Wang Jing-Xuan, Wang Bo, Cui Lu-Bin, Xie Hao, Li Run-Zhi, Wang Cheng, Nan Zhang-Jie, Liu Yu-Shu, Ma Jing-Yu, Sun Yun-Jin, Li Wei-Yu
Beijing Key Laboratory of New Technology in Agricultural Application, National Demonstration Center for Experimental Plant Production Education, Beijing University of Agriculture, Beijing, 102206 China.
Beijing Laboratory of Food Quality and Safety, Beijing Key Laboratory of Detection Control of Spoilage Microorganisms Pesticide Residues in Agricultural Products, Food Science and Engineering College, Beijing University of Agriculture, Beijing, 102206 China.
Physiol Mol Biol Plants. 2021 Jun;27(6):1311-1321. doi: 10.1007/s12298-021-01018-x. Epub 2021 Jun 10.
Aluminum (Al) toxicity is a major limitation to crop production in countries where acidic soil is abundant. In China, soybean production is constrained by Al stress-induced toxicity. As such, there is growing interest to develop Al-resistant varieties. In the present study, we sought to determine potential genes, functions and pathways for screening and breeding of Al-resistant varieties of soybean. First, we mined the E-GEOD-18517 dataset and identified 729 differentially expressed genes (DEGs) between untreated and Al-treated groups. Next, we performed Gene Ontology and Kyoto Encyclopedia of Genes and Genome pathways enrichment analysis and observed that most of the screened genes were mainly enriched in defense response, plasma membrane and molecular transducer activity. They were also enriched in three important pathways, the phenylpropanoid biosynthesis, plant-pathogen interaction, and cutin, suberine and wax biosynthesis. Utilizing weighted gene co-expression network analysis of 815 DEGs screened by Venn diagram, we identified DEGs that were the most disparate between treated and untreated groups. LOC100793667 (probable protein phosphatase 2C 60, GLYMA_17G223800), LOC100780576 (ethylene-responsive transcription factor 1B, GLYMA_02G006200), and LOC100785578 (protein ESKIMO 1, GLYMA_02G258000) were the most differentially expressed, which were consistent with the qRT-PCR results. As these genes are known to participate in essential functions, such as cell junction and phenylpropanoid biosynthesis, these genes may be important for breeding Al-resistant varieties.

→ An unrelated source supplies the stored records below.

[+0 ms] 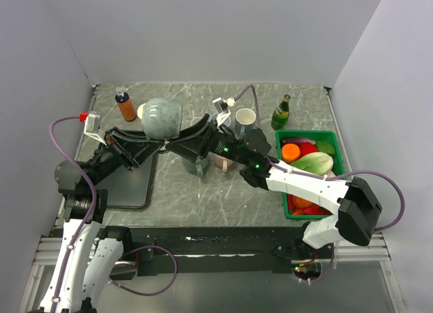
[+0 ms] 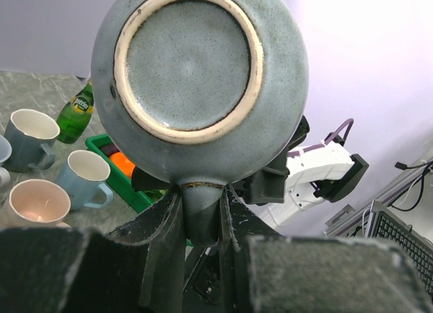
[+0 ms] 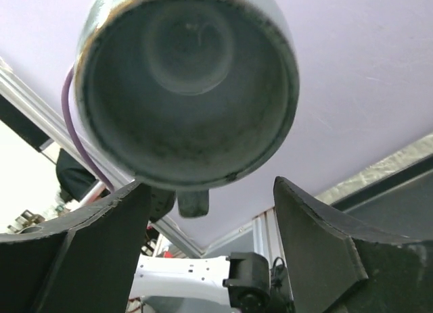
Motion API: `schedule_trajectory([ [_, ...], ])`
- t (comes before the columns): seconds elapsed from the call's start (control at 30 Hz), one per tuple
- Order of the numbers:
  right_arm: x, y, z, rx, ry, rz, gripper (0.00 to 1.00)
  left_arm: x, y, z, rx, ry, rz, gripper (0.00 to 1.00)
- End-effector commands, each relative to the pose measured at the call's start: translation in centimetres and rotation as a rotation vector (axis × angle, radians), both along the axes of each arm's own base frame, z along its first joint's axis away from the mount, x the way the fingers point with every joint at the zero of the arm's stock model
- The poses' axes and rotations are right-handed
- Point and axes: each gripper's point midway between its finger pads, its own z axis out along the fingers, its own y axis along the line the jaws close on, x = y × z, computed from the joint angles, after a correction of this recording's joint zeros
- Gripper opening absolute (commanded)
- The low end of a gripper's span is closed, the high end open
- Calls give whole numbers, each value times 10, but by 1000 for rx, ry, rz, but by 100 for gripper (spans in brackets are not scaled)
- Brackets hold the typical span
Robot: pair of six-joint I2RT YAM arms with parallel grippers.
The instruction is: Turn the mug right side up
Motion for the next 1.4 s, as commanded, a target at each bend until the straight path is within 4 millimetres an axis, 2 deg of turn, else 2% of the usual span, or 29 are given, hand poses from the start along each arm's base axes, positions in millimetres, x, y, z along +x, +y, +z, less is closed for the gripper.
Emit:
schedule_trajectory([
  [0.0,-6,3,34,96,-57,36,74,-24,0,35,-17,-220,-11,1],
  [0.13,-6,8,32,93,-44,57,57,-26,1,34,-27,-229,-9,1],
  [0.3,-7,10,30,100,-42,72,44,-28,0,33,-31,-230,-19,1],
  [0.33,-7,10,29,101,-49,75,33,-28,0,33,-31,-230,-19,1],
  [0.4,-10,9,31,112,-60,86,21,-27,0,32,-32,-226,-21,1],
  [0.43,-10,9,30,108,-61,88,10,-27,0,31,-32,-221,-22,1],
  [0.5,-12,9,29,107,-65,94,0,-27,0,30,-28,-221,-17,1],
  [0.9,-6,2,25,78,-76,20,0,-20,1,23,70,-228,34,2],
  [0.93,-6,-2,29,80,-83,6,0,-20,1,24,77,-221,37,9],
  [1.1,-11,-11,33,81,-127,-12,0,-23,2,29,94,-251,47,18],
  [1.13,-14,-13,34,82,-136,-9,0,-24,1,29,95,-262,41,23],
  [1.3,-21,-14,35,80,-159,24,0,-25,1,29,98,-259,34,26],
  [1.37,-24,-13,33,76,-162,39,0,-28,0,29,113,-274,21,21],
])
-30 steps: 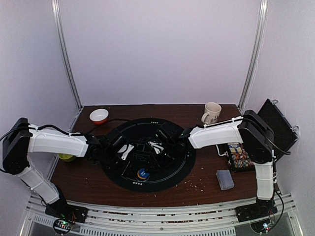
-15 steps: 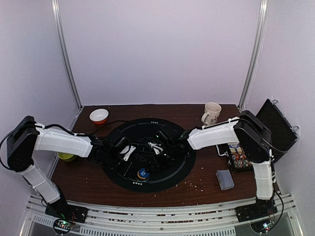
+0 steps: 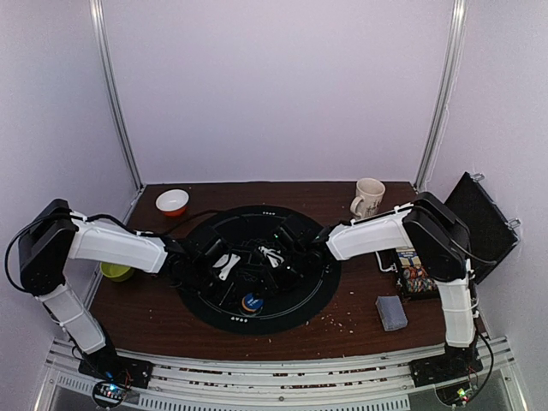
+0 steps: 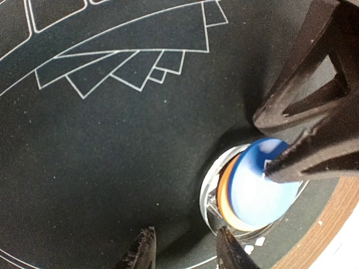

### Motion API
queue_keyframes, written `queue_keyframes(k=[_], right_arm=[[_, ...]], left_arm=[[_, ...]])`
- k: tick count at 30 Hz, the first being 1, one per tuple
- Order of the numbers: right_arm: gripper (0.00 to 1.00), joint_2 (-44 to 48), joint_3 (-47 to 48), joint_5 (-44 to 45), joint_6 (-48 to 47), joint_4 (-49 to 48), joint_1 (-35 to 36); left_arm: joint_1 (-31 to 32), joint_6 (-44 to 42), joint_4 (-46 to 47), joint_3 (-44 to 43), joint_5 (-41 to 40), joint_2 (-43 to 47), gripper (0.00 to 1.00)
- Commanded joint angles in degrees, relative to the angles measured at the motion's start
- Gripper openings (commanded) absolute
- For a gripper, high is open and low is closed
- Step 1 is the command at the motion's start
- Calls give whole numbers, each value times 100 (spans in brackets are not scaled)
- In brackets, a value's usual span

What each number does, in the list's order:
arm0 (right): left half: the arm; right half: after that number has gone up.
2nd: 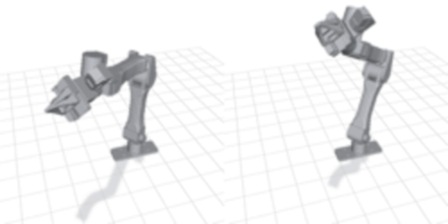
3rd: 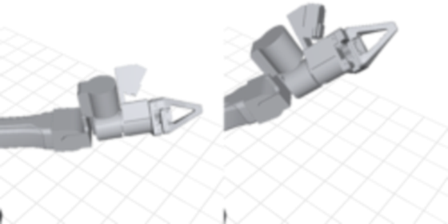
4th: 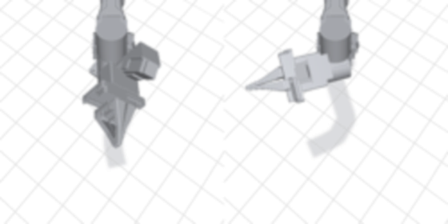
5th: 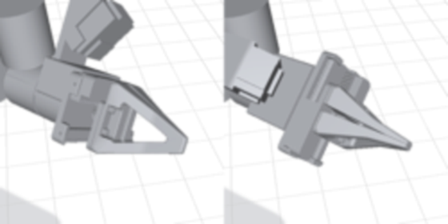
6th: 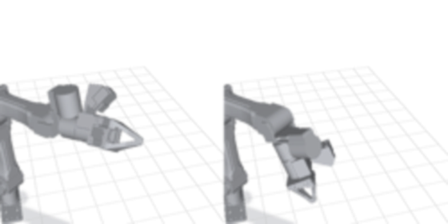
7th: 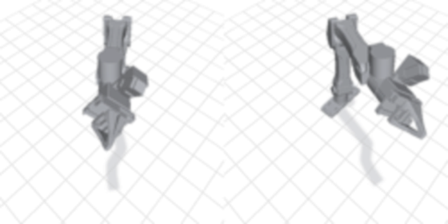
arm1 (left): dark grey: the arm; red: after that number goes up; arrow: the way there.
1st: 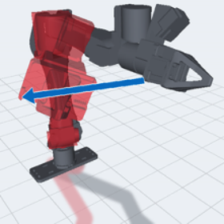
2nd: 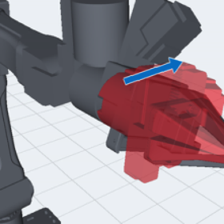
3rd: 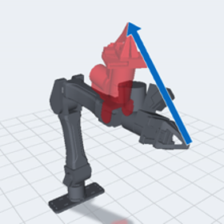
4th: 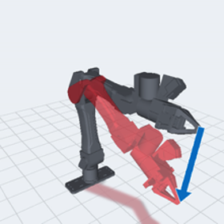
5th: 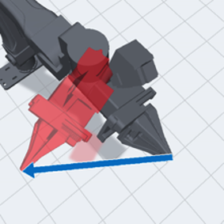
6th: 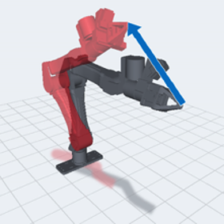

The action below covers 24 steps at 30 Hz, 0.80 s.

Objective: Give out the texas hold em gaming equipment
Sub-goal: Adjust the small blind button in the dealer area.

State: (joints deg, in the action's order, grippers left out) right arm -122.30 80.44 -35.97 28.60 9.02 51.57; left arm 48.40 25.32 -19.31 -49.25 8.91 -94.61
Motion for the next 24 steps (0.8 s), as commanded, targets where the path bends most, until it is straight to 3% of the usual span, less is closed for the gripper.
queue_keyframes(k=[1, 18, 24], right_arm=[[28, -184, -145, 21, -38, 116, -58], [13, 216, -402, 23, -212, 409, -262], [12, 237, -386, -160, -214, 364, -294]], left_arm=[[-31, -104, 201, -132, 97, -73, 39], [-33, -305, -38, -243, -37, -73, 40], [-39, -361, -74, -275, -94, -10, 40]])
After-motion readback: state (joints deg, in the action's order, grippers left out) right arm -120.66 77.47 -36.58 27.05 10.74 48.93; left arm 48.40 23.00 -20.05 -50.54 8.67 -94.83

The online version contains supplementary material available at 10.1007/s12298-021-01018-x.
铝(Al)毒性是酸性土壤丰富国家作物生产的主要限制因素。在中国,大豆生产受到铝胁迫诱导的毒性限制。因此,人们对培育抗铝品种的兴趣日益浓厚。在本研究中,我们试图确定用于大豆抗铝品种筛选和育种的潜在基因、功能和途径。首先,我们挖掘了E-GEOD-18517数据集,确定了未处理组和铝处理组之间的729个差异表达基因(DEG)。接下来,我们进行了基因本体论和京都基因与基因组百科全书途径富集分析,观察到大多数筛选出的基因主要富集在防御反应、质膜和分子转导活性中。它们还富集在三个重要途径中,即苯丙烷生物合成、植物-病原体相互作用以及角质、木栓质和蜡质生物合成。利用通过维恩图筛选出的815个DEG进行加权基因共表达网络分析,我们确定了处理组和未处理组之间差异最大的DEG。LOC100793667(可能的蛋白磷酸酶2C 60,GLYMA_17G223800)、LOC100780576(乙烯响应转录因子1B,GLYMA_02G006200)和LOC100785578(蛋白ESKIMO 1,GLYMA_02G258000)差异表达最为显著,这与qRT-PCR结果一致。由于已知这些基因参与细胞连接和苯丙烷生物合成等重要功能,这些基因可能对培育抗铝品种很重要。
在线版本包含可在10.1007/s12298-021-01018-x获取的补充材料。